In the listing that follows, the range to quote begins at the line that has "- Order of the" and ends after the line that has "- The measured"; quote it verbatim and add nothing.

RECORDED INFORMATION:
-=-=-=-=-

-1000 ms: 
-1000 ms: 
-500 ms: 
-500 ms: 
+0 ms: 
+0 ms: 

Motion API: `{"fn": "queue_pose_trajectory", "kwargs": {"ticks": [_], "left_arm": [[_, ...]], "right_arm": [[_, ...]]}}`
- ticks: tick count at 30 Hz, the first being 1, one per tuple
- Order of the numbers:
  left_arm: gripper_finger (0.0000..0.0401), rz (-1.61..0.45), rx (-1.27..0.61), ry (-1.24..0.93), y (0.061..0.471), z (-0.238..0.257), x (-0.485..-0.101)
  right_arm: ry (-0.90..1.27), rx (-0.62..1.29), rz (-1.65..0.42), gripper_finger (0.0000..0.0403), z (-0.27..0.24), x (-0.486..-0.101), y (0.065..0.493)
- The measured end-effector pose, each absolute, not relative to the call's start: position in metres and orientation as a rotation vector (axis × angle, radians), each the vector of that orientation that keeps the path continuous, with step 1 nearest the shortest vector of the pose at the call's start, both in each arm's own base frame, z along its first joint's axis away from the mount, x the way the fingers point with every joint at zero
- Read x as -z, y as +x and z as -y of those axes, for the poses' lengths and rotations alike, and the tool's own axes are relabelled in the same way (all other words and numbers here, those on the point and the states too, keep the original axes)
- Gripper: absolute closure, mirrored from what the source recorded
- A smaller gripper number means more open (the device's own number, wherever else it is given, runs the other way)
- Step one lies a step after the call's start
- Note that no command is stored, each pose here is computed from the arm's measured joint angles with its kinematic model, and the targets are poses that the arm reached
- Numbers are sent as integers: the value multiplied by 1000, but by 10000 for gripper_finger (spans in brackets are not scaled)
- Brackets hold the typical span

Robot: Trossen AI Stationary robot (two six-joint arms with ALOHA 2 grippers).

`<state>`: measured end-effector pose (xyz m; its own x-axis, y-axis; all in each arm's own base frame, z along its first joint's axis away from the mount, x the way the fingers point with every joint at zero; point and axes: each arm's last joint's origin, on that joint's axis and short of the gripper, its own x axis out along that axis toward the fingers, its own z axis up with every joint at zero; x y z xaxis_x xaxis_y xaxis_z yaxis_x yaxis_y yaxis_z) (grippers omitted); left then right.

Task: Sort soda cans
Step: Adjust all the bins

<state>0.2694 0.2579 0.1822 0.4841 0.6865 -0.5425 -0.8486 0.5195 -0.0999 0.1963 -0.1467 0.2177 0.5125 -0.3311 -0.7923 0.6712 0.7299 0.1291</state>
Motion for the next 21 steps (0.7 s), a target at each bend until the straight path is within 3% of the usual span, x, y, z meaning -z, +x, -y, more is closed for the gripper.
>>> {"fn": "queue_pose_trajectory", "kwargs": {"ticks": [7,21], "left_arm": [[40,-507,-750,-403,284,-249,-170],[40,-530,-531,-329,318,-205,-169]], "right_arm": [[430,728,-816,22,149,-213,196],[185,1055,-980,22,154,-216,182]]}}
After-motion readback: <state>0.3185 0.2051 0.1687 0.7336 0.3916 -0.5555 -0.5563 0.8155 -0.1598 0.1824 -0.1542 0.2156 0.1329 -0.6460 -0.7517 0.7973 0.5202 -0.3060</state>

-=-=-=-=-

EXPECTED ANSWER:
- Order of the numbers:
  left_arm: gripper_finger (0.0000..0.0401), rz (-1.61..0.45), rx (-1.27..0.61), ry (-1.24..0.93), y (0.061..0.471), z (-0.238..0.257), x (-0.485..-0.101)
  right_arm: ry (-0.90..1.27), rx (-0.62..1.29), rz (-1.65..0.42), gripper_finger (0.0000..0.0403), z (-0.27..0.24), x (-0.486..-0.101), y (0.065..0.493)
- The measured end-effector pose, each absolute, not relative to the call's start: position in metres and orientation as a rotation vector (axis × angle, radians), each the vector of that orientation that keeps the path continuous, with step 1 nearest the shortest vector of the pose at the call's start, both in each arm's own base frame, z along its first joint's axis away from the mount, x the way the fingers point with every joint at zero

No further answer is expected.